Friday, January 13, 2012

 

Some Lessons of "Unintended Consequences"

John F. Ross' novel Unintended Consequences (St. Louis, MO: Accurate Pr., 1996) is an 861-page monster. It is also a disturbing terrorist revenge fantasy that depicts its protagonists carrying out cold-blooded murders in gruesome detail with little or no remorse or hesitation. It's not a book or a vision I can say I admire or unreservedly recommend. And yet I learned some interesting things from it.

One of the opening vignettes in the novel is the 1932 Battle of Anacostia Flats, i.e. the US Army's assault during the Great Depression on an encampment of impoverished WW I veterans seeking early payment of the bonus promised them for their wartime service. The author returns to this repeatedly in his chronicling of US government assaults on American citizens.

The book left me with a better appreciation of how some conservative, gun-rights advocates view the episode and I also learned that Jim Crow was banned from the encampment though in 1932, Washington, DC was a Jim Crow stronghold. Ross erroneously attributes an article entitled "The Bonuseers [sic] Ban Jim Crow" to the New York Times. It turns out the article was by Roy Wilkins and was published in the NAACP's house magazine The Crisis in October, 1932.

Wilkins' article is quoted in The Bonus Army: An American Epic by Paul Dickson and Thomas B. Allen (Bloomsbury, 2006) on p. 118:
[At Camp Marks in Anacostia] I found black toes and white toes sticking out side by side from a ramshackle town of pup tents, packing crates and tar-paper shacks. Black men and white men, veterans of the segregated army that had fought in World War I, lined up equally, perspired in sick bays, side by side. For years, the U.S. Army had argued that General Jim Crow was its proper commander, but the Bonus marchers gave lie to the notion that Black and white soldiers--ex-soldiers in their case--couldn't live together.
I had either never known or else forgotten about this aspect of the Bonus Army's occupation. I also learned about the inspiring story of the Battle of Athens from Ross' book. In 1946, WW II vets and other locals successfully took up arms against a corrupt, local Democratic Party regime in Athens, TN, the county seat of McMinn County.

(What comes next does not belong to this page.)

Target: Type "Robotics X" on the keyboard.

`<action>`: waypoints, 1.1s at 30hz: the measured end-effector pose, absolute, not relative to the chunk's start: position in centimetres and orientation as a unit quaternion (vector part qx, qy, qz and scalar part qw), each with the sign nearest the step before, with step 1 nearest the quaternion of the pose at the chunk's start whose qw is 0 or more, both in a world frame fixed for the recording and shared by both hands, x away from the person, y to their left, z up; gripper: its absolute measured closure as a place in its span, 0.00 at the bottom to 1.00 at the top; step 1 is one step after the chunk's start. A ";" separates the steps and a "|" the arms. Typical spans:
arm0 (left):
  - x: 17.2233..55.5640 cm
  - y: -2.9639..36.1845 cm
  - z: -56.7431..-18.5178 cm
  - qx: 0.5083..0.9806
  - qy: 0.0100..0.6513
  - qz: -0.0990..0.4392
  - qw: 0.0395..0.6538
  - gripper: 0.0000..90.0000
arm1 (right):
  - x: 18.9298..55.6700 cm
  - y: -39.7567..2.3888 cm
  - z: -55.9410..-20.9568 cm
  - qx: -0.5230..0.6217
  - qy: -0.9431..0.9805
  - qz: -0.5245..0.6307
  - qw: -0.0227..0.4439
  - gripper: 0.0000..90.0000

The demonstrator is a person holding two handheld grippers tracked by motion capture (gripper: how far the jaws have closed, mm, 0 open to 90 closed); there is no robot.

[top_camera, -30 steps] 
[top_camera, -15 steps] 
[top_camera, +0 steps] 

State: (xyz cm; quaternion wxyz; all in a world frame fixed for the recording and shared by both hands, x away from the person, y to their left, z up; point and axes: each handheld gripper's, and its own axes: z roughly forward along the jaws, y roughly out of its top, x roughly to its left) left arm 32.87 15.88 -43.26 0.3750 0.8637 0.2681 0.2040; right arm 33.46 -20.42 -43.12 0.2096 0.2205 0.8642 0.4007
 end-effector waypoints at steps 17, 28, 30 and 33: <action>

Ross' righteous anger about the ambush at Ruby Ridge and the Waco Massacre is refreshing. I remember many of my Liberal and Lefty friends being non-plussed about these two atrocities at the time. Unintended Consequences reveals that infamous FBI sniper Lon Horiuchi was at the scene of both crimes. Other government atrocities featured in the book include the Ken Ballew raid and the MOVE massacre. No government officials were ever held criminally or civilly responsible for any of these crimes.

From Ross' book, I learned of an interesting 1982 report on "The Right to Keep and Bear Arms" from the US Senate's Subcommittee on the Constitution. Here are two paragraphs from the report's "History: Second amendment right to 'keep and bear arms' ":
That the National Guard is not the "Militia" referred to in the second amendment is even clearer today. Congress has organized the National Guard under its power to "raise and support armies" and not its power to "Provide for the organizing, arming and disciplining the Militia". This Congress chose to do in the interests of organizing reserve military units which were not limited in deployment by the strictures of our power over the constitutional militia, which can be called forth only "to execute the laws of the Union, suppress insurrections and repel invasions." The modern National Guard was specifically intended to avoid status as the constitutional militia, a distinction recognized by 10 U.S.C. Sec. 311(a).

The conclusion is thus inescapable that the history, concept, and wording of the second amendment to the Constitution of the United States, as well as its interpretation by every major commentator and court in the first half century after its ratification, indicates that what is protected is an individual right of a private citizen to own and carry firearms in a peaceful manner.
You can read more selections from the report here.

Ross makes the point in the book that early gun control laws were enacted to keep guns out of the hands of free Blacks. A surprising fact mentioned in the book is that Vermont has always permitted the open and concealed carrying of handguns without requiring a permit.

I'll close with two thoughts. One of the ironies of the books is that several of its characters train law enforcement officers in firearms usage and marksmanship as a means to get around gun control laws. The book has conflicted views on law enforcement personnel. Another irony is that the book's author and characters have a blind spot a mile wide. While they can see domestic government repression quite clearly, there is no clear acknowledgment that US government violence against foreigners is unjust and dwarfs domestic repression. Likewise, there is no evident appreciation in Unintended Consequences for the dialectical relationship between the killing of foreigners and the killing of Americans.